**The problem**
Below are the entries. Transcribe exactly the lines from the one with "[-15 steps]" through the one with "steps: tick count", ends included, and leave out all others.

*** Records to use ***

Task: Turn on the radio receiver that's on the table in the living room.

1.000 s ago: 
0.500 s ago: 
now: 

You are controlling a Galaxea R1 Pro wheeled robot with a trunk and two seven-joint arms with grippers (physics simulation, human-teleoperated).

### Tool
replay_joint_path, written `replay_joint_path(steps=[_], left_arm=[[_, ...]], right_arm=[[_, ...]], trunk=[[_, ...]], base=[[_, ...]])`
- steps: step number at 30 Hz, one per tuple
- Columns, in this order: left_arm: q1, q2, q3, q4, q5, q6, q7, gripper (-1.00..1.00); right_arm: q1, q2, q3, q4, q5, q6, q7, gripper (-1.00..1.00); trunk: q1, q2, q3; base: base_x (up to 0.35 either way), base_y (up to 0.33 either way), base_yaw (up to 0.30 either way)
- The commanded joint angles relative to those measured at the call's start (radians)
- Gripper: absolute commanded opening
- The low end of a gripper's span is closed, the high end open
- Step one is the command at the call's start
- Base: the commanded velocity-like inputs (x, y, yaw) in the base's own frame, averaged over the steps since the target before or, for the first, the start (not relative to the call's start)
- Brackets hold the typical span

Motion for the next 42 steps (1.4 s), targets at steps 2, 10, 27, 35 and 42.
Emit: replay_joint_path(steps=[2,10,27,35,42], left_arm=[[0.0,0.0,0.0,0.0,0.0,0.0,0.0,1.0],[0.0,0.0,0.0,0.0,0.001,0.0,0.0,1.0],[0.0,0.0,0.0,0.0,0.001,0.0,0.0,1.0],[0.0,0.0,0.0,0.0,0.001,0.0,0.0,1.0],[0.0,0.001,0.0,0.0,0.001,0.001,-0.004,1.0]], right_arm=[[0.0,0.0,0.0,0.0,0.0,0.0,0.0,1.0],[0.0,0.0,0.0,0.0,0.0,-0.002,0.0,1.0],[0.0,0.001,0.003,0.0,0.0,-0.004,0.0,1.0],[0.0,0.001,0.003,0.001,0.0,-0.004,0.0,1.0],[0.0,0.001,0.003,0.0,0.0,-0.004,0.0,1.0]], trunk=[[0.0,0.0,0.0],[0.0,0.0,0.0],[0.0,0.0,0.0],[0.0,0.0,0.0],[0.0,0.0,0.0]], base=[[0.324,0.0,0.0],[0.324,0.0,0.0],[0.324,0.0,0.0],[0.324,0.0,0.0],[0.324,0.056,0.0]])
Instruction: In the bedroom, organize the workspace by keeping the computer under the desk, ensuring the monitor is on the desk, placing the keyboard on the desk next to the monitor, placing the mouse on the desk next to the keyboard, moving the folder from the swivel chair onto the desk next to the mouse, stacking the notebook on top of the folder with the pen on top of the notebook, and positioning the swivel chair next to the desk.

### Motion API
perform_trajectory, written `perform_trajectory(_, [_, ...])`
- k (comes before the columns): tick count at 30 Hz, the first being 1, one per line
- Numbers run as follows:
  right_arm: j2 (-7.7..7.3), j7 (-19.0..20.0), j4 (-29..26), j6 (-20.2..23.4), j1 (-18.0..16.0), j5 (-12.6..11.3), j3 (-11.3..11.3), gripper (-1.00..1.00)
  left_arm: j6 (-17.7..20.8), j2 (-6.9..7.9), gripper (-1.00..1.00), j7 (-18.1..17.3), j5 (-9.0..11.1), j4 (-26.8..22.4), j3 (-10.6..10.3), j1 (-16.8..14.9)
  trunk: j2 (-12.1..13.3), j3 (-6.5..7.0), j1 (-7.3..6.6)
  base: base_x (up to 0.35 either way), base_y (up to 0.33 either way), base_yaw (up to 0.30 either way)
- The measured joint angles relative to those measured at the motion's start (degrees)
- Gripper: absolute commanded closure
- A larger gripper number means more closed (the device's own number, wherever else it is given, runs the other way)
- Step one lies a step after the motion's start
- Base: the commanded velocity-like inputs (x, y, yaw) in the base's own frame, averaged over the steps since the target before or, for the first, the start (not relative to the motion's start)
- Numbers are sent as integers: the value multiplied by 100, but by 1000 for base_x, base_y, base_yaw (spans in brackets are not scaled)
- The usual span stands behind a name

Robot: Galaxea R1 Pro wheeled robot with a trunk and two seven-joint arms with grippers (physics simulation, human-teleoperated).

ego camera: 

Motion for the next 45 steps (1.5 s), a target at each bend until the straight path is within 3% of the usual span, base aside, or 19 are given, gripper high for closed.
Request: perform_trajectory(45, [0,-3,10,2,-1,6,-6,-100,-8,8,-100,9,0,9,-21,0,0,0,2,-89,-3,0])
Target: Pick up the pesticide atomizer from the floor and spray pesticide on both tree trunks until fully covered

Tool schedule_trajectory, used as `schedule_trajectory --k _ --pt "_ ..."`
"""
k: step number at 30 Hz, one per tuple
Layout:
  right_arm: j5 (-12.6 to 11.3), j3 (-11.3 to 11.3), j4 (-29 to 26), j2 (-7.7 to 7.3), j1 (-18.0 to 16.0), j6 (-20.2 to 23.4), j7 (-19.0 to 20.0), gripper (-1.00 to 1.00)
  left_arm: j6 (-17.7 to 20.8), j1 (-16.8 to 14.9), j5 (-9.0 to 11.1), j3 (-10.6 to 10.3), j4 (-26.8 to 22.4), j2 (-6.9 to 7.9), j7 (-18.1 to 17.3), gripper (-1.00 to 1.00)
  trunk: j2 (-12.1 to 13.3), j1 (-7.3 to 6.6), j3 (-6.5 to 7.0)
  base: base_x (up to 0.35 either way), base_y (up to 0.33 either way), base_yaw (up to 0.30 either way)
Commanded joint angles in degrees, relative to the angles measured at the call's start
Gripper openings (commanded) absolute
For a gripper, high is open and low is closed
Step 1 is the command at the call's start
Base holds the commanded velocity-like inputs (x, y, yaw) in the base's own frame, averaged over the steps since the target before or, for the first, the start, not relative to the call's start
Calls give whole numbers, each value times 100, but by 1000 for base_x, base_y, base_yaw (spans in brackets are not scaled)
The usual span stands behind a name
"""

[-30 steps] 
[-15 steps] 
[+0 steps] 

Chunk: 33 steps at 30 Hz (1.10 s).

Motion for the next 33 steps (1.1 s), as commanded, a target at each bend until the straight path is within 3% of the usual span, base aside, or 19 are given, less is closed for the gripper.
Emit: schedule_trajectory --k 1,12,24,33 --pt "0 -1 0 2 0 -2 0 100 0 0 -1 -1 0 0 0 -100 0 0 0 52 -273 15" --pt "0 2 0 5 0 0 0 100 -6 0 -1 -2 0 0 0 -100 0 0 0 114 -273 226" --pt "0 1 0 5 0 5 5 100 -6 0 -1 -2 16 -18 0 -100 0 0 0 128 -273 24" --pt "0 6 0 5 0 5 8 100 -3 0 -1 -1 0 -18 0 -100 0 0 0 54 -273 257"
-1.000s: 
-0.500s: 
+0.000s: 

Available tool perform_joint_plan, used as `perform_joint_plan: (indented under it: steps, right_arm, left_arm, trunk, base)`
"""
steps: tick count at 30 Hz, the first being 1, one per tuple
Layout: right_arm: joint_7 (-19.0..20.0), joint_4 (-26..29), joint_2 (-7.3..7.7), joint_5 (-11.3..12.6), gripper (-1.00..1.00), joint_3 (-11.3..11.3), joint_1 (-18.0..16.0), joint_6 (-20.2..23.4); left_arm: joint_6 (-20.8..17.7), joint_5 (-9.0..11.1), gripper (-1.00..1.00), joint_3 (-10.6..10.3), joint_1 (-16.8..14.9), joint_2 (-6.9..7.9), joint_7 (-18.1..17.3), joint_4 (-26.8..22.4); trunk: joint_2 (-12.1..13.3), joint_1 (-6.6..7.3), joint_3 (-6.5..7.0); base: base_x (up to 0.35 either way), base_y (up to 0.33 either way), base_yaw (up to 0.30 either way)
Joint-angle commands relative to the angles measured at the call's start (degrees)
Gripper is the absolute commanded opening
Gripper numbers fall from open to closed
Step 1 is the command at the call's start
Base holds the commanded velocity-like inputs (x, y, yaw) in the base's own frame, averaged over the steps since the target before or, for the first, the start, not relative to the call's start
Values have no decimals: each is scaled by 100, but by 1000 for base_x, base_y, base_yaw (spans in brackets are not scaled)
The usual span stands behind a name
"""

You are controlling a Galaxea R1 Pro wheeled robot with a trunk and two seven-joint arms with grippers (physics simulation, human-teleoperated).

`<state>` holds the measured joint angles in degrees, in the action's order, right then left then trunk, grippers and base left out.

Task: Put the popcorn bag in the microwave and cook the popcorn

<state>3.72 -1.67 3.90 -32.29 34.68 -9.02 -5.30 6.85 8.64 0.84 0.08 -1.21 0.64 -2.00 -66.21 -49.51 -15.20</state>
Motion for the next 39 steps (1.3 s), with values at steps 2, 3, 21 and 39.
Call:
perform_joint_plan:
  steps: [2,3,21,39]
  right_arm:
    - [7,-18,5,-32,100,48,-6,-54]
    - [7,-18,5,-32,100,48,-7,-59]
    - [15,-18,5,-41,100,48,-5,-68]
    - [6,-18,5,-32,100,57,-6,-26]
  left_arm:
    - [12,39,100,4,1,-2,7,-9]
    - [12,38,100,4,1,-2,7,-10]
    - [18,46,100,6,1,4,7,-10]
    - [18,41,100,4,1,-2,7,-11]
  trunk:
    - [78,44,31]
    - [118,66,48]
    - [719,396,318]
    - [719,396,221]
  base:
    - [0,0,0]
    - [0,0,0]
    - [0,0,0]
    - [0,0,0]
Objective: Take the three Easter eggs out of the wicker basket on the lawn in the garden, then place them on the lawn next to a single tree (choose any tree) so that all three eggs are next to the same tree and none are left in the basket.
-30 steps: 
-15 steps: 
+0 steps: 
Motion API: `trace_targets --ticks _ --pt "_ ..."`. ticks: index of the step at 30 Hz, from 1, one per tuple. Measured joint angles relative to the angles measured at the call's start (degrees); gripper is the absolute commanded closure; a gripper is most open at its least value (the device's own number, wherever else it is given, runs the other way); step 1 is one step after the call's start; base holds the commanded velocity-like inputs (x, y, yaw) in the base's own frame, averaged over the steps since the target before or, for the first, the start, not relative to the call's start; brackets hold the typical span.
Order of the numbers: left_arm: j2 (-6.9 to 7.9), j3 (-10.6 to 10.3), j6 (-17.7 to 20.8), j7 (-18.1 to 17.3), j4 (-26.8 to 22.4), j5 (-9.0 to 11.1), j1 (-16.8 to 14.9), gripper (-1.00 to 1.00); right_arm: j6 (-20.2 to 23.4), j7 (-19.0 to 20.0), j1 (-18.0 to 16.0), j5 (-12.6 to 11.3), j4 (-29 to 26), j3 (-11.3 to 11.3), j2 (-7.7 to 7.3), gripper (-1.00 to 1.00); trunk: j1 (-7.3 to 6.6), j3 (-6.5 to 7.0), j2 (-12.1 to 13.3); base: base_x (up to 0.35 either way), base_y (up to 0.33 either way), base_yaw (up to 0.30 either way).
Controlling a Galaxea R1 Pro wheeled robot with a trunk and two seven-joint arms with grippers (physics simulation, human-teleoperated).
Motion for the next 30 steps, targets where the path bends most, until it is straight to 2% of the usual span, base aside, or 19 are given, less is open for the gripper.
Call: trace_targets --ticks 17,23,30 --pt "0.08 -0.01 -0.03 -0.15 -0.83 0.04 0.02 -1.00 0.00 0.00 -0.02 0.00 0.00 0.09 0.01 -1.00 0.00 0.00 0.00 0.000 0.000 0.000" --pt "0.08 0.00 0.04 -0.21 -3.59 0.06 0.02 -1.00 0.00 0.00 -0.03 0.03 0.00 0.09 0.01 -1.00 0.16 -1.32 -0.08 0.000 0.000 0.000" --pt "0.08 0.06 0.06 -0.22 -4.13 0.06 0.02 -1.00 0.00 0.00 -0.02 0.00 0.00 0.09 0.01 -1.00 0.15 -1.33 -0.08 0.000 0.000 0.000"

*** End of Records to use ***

**Answer to the exercise**
[-15 steps] 
[+0 steps] 

Chunk: 33 steps at 30 Hz (1.10 s).

Motion for the next 33 steps (1.1 s), as commanded, a target at each bend until the straight path is within 3% of the usual span, base aside, or 19 are given, less is closed for the gripper.
Emit: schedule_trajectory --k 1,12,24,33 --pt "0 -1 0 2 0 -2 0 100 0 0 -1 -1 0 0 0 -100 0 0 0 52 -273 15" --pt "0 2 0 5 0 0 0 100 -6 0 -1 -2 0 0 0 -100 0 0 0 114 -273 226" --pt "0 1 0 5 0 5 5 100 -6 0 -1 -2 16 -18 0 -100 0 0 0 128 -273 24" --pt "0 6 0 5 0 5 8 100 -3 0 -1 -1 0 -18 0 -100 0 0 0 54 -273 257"
-1.000s: 
-0.500s: 
+0.000s: 

Available tool perform_joint_plan, used as `perform_joint_plan: (indented under it: steps, right_arm, left_arm, trunk, base)`
"""
steps: tick count at 30 Hz, the first being 1, one per tuple

No part of the exercise remains unanswered.